# Help for first time Vaper



## Jacquie (24/5/20)

I need to start vaping... Due to lockdown... Please can you share some knowledge and advice?
I'm looking to buy the Smok Nord 2 kit... What additional coils and pods do I need, as a newbie it's all so confusing 
Now I know I can't get any juice apparently... But I need to buy the CBD oil to get the device.
I smoke Menthol cigarettes, so would any of the CBD oils satisfy me in the meantime?

Reactions: Like 2 | Winner 2


----------



## Room Fogger (24/5/20)

Jacquie said:


> I need to start vaping... Due to lockdown... Please can you share some knowledge and advice?
> I'm looking to buy the Smok Nord 2 kit... What additional coils and pods do I need, as a newbie it's all so confusing
> Now I know I can't get any juice apparently... But I need to buy the CBD oil to get the device.
> I smoke Menthol cigarettes, so would any of the CBD oils satisfy me in the meantime?


Welcome @Jacquie , firstly, take a deep breath, it seems overwhelming but once you get started you will enjoy the journey of vaping.

Now, let the education begin, never, ever ever ever ever, vape any oil based product, that is a golden rule. And the above is a reminder to us all. And be wary of e-juices sold cheaply and not from a vape shop or good online supplier, they may/can be clones and not the genuine article and you won’t know what they have in that may be bad for you, especially now when it not allowed for nicotine juices to be sold.

so as a first step you need to get a e-liquid, with a VG/PG base with CBD added that is suited for vaping. It will state this in the description if you order, and I’m sure who ever you buy it from can advise as well, so mail or phone and talk to them.
The kit above will be great as a starting out device, and you will need what is called mouth to lung, or MTL coils, they have a higher resistance, usually, but not always 1.0 Ohm or higher. I see the kit comes with a 0.8 Ohm MTL coil, but you will also need to keep your Wattage under 20 watt I think. You can also confirm with the shop you buy from, low Wattage for CBD.
 Get some more coils as you will need them, they need to be for the SMOK Nord or SMOK RPM. Shop can assist here as well.
You can maybe get an additional pod if you get more than one flavour of juice or e-liquid, it just makes it easier for you.
CBD juice will in all probability not satisfy your nicotine craving, but it may make you feel calmer. 
Which CBD juice will be most suitable will depend on what the supplier has as a selection, as it will differ from shop to shop, but anything that states Menthol or Ice will give you a similar cool feeling flavour.
I hope this will be of some help to you, but talk to the shop, they will gladly assist, and note again that CBD may not help with your nicotine craving, but just being able to have something in your hands producing a vapour may act as a placebo and help you through this. I wish you well, and please feel free to ask if you need more advice, I’m sure some more knowledgeable people than myself will also add some comments and more advice.

Reactions: Winner 6


----------



## Jacquie (24/5/20)

I tried to purchase a few things online, but now what is difference between a mesh coil, mtl coil, ceramic cool, regular coil and quartz coil? Which one do I get? Then there's a rpm pod and nord pod? Which pod do I get?

Reactions: Like 5


----------



## Room Fogger (24/5/20)

Jacquie said:


> I tried to purchase a few things online, but now what is difference between a mesh coil, mtl coil, ceramic cool, regular coil and quartz coil? Which one do I get? Then there's a rpm pod and nord pod? Which pod do I get?
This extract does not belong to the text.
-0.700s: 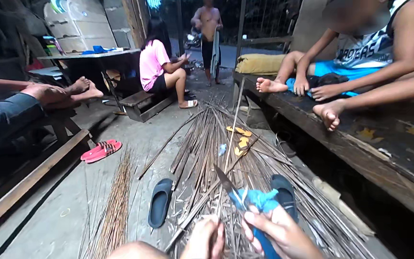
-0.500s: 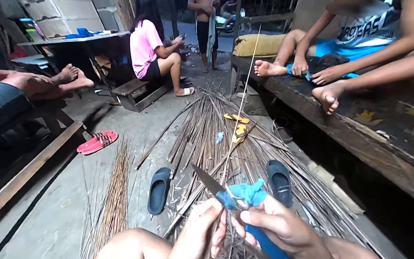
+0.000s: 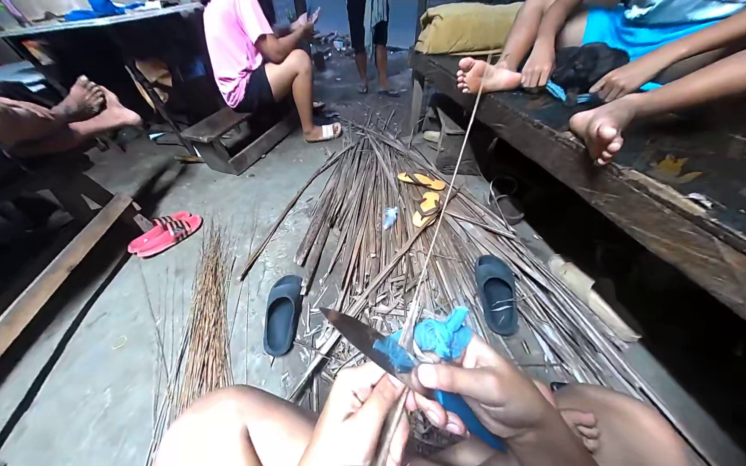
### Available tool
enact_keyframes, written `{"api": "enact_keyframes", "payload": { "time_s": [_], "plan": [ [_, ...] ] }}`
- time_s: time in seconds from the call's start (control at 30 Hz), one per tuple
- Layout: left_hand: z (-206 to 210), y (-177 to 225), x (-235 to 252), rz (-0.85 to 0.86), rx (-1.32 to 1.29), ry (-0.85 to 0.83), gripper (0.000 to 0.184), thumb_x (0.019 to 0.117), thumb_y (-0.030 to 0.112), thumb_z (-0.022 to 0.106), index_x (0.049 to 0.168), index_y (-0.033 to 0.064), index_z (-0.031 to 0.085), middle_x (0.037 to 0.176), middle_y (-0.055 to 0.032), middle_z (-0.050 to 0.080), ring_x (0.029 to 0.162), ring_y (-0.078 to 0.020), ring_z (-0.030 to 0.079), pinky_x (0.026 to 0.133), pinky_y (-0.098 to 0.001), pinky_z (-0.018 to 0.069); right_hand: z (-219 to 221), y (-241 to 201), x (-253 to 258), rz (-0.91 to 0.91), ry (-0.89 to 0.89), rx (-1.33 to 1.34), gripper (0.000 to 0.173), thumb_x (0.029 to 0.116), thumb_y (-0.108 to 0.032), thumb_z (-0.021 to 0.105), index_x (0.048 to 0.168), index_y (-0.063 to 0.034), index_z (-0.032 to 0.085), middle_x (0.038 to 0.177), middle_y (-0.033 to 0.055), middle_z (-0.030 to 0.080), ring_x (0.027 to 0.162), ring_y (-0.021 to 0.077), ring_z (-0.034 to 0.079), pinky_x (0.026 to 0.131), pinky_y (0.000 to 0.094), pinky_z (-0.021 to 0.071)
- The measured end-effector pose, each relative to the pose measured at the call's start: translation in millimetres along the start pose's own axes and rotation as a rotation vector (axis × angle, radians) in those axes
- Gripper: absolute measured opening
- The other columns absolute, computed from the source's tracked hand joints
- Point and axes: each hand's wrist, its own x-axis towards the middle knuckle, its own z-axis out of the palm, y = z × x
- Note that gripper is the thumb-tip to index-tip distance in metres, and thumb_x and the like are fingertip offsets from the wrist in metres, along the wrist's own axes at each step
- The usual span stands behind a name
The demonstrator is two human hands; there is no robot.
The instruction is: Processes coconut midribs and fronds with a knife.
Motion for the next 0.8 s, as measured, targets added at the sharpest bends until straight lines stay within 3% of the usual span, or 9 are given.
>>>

A mesh coil uses a piece of mesh wire to heat up the e- liquid to produce the vapor and usually give great flavour, and can be in MTL or direct lung, or DL configurations.
 MTL coil is a high resistance coil with normal spiral coil/mesh/ceramic with restricted airflow that will give you a more cigarette like draw,
 ceramic coils last a bit longer than others to my knowledge, 
quartz I’ve never tried so can’t comment. 
The Nord 2 comes with 2 pods, one able to take the RPM coil, and the other takes a Nord coil. They are 2 uniquely different products.
If you can get only rpm coils you will use the rpm pod, and may then decide to get another rpm pod for a spare, and vice versa. The specific coils cannot be used with the other pod.
The pod and coil combination may make a small difference in the vaping experience, but main thing is that because you can only get CBD e-liquid go for a MTL coil, and they come in mesh and ceramic and bvc etc, but the main thing is MTL for the low Wattage you will need. 
Which one is best, maybe someone else can advise, I use the Nord coils in my one device and it’s great,
@StompieZA , @Chanelr , any input will be appreciated.

Reactions: Like 6


----------



## mrh (13/6/20)

Good Luck Jacqui. Hope it's going well!

Reactions: Like 3


----------



## Hooked (13/6/20)

Room Fogger said:


> A mesh coil uses a piece of mesh wire to heat up the e- liquid to produce the vapor and usually give great flavour, and can be in MTL or direct lung, or DL configurations.
> MTL coil is a high resistance coil with normal spiral coil/mesh/ceramic with restricted airflow that will give you a more cigarette like draw,
> ceramic coils last a bit longer than others to my knowledge,
> quartz I’ve never tried so can’t comment.
> ...



A few people I know haven't liked the Ceramic coils at all, although they are supposed to be better.

Reactions: Like 3


----------



## Hooked (13/6/20)

Jacquie said:


> I tried to purchase a few things online, but now what is difference between a mesh coil, mtl coil, ceramic cool, regular coil and quartz coil? Which one do I get? Then there's a rpm pod and nord pod? Which pod do I get?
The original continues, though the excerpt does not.